The perception of a low price: The good news for people who buy items at dollar stores—especially at ones that actually properly stick to the concept, like Dollar Tree and 99 Cents Only—is that you generally know you’re getting a low price out of the mix. Problem is, they are pulling a little bit of wool over your eyes, writes U.S. News and World Report’s Meg Favreau. First, the sizes of the products tend to be a little smaller, so if you do an ounce-to-ounce comparison with what you get at a grocery store, you might be surprised at how much more you’re paying. And there are some items that you might actually be paying more for if you buy them at a dollar store.
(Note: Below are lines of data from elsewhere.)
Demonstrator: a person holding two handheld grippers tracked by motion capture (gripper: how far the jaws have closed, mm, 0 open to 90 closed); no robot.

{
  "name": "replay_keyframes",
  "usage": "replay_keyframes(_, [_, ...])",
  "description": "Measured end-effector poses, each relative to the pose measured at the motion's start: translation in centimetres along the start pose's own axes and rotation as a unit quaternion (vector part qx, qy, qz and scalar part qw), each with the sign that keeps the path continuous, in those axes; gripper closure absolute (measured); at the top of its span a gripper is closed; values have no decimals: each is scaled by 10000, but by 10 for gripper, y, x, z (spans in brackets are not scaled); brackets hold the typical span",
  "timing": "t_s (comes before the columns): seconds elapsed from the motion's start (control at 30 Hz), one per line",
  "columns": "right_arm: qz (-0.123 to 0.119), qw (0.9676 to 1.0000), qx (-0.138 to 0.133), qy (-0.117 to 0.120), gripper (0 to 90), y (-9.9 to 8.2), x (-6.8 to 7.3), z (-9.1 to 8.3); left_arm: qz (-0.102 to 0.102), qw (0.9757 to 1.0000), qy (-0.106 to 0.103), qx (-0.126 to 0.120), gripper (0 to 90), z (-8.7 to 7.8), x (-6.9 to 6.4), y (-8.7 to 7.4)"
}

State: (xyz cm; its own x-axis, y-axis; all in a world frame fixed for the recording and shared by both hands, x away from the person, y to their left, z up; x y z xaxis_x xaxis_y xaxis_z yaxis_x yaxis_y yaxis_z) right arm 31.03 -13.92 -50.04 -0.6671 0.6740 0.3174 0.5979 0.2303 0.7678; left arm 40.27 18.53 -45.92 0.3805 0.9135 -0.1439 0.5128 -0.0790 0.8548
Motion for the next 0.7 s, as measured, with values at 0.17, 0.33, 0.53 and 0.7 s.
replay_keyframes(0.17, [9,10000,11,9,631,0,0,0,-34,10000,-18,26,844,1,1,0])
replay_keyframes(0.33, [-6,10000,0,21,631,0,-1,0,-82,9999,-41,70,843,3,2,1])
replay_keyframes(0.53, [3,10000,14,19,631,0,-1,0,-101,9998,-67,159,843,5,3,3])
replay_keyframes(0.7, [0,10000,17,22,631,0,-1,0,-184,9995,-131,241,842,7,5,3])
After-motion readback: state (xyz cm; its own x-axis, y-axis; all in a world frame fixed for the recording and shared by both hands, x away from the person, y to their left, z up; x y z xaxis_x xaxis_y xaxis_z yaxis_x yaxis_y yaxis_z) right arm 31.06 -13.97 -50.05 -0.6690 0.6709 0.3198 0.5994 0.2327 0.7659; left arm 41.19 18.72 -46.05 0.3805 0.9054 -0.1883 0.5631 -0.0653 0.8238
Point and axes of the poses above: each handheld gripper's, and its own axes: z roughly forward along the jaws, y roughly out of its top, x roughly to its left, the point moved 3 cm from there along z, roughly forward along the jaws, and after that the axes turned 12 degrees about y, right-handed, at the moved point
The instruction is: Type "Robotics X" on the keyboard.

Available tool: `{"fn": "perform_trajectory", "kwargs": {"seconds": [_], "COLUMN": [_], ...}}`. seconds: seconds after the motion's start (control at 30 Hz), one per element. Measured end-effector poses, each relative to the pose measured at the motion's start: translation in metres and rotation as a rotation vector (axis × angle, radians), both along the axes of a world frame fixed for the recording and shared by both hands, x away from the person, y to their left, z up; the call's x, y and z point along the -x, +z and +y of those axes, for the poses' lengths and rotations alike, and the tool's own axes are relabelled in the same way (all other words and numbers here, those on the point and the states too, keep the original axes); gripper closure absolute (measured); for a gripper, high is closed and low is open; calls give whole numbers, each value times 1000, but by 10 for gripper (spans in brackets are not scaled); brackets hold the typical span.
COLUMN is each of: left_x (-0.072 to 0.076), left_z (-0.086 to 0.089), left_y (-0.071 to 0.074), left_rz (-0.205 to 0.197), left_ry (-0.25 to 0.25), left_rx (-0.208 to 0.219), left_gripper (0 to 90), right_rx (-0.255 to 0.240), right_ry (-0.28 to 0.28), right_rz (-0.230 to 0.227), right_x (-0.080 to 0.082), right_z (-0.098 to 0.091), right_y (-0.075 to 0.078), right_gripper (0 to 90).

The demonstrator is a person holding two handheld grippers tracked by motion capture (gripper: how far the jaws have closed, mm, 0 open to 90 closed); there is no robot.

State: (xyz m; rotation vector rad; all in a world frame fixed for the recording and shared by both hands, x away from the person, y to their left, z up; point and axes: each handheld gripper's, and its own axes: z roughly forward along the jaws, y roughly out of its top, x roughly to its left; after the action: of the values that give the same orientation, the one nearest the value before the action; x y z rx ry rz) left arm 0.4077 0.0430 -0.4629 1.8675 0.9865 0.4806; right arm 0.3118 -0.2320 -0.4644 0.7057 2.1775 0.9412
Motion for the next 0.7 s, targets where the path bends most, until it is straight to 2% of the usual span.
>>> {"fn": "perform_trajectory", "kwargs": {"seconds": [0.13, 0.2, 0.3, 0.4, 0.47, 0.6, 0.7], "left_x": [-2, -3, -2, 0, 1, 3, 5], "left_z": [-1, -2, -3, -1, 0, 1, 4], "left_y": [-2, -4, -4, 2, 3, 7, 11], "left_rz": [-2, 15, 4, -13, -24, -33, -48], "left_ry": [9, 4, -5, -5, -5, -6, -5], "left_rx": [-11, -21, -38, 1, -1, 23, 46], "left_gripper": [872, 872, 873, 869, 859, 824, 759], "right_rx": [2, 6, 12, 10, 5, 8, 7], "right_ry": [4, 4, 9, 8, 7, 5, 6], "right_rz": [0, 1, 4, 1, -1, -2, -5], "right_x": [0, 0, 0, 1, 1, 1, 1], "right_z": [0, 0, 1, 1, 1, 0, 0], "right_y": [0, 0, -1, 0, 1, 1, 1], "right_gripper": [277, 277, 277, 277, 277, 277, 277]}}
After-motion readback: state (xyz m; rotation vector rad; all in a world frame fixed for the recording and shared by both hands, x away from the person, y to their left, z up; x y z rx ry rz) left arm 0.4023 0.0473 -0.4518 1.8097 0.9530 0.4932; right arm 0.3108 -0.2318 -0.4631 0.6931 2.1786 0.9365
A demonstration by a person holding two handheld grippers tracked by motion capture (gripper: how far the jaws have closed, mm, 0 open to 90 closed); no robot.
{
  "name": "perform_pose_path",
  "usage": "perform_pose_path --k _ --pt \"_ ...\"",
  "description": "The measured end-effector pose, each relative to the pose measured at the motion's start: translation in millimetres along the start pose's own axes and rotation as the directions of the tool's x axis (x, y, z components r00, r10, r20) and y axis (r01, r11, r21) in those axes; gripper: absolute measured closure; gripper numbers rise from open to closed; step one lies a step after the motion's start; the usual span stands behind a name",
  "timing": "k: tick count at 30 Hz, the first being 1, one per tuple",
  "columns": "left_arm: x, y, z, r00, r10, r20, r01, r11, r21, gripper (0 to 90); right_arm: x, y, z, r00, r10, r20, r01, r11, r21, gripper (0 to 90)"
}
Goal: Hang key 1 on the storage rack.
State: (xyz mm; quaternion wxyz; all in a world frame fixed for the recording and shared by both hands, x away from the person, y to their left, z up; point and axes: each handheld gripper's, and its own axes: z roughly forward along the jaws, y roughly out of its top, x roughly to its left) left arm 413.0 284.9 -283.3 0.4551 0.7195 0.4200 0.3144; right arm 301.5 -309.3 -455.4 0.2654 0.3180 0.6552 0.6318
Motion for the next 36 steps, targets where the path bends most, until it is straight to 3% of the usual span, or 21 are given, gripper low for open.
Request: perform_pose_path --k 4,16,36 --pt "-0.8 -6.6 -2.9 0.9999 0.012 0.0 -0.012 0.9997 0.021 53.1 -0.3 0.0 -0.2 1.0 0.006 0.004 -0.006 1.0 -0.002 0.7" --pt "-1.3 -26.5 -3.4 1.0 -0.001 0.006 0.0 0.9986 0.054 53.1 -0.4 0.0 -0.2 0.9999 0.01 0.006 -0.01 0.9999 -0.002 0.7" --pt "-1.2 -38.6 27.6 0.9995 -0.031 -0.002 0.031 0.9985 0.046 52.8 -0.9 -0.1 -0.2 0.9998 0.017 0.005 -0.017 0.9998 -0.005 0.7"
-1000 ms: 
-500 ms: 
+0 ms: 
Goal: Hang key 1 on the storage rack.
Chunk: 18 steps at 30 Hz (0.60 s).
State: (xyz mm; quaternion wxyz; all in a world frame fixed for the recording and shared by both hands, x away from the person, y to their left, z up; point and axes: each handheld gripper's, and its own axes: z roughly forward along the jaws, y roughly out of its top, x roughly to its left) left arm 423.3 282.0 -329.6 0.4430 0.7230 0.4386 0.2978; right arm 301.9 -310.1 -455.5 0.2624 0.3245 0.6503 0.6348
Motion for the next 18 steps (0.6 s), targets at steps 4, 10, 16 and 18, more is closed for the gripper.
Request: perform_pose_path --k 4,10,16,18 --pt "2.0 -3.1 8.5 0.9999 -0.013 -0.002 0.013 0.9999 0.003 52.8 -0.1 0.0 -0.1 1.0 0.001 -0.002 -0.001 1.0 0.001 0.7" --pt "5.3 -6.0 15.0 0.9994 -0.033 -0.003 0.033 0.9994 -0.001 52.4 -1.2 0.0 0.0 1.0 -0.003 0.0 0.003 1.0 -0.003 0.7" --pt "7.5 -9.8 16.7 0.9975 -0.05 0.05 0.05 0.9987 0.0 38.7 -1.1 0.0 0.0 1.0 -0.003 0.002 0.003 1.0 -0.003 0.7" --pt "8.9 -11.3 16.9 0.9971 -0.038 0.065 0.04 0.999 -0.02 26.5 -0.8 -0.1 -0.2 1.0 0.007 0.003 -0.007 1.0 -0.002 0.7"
But because the price tends to be consistent, you embrace that you’re getting a deal.    

Sam Walton might have stayed in the dollar store market, if the owners of his original store hadn’t wanted it back. Walton paid $25,000 for the franchise, but signed a bad lease that contained no renewal clause. The lease owners, seeing Walton’s success, then decided they wanted the property back so they could cut Walton out of the equation.

A Dollar General. (Photo: NNECAPA Photo Library/flickr

He was frustrated, but thanks to all the profits he brought in, he was able to launch a department store of his own. He and his family eventually left Newport and he soon opened up many Ben Franklin stores around the region.

Later, he took his knowledge from working the Ben Franklin stores to a new chain of his own, Walmart—one, it should be said, was heavily inspired by the Meijer chain just getting its start in Michigan. About 20 years after departing the Newport market, Walton came back to town … with a Walmart.

“As it happened, we did extraordinarily well with our Newport Walmart, and it wasn’t too long before the old Ben Franklin store I had run on Front Street had to close its doors,” Walton recalled. “You can’t say we ran that guy—the landlord’s son—out of business. His customers were the ones who shut him down. They voted with their feet.”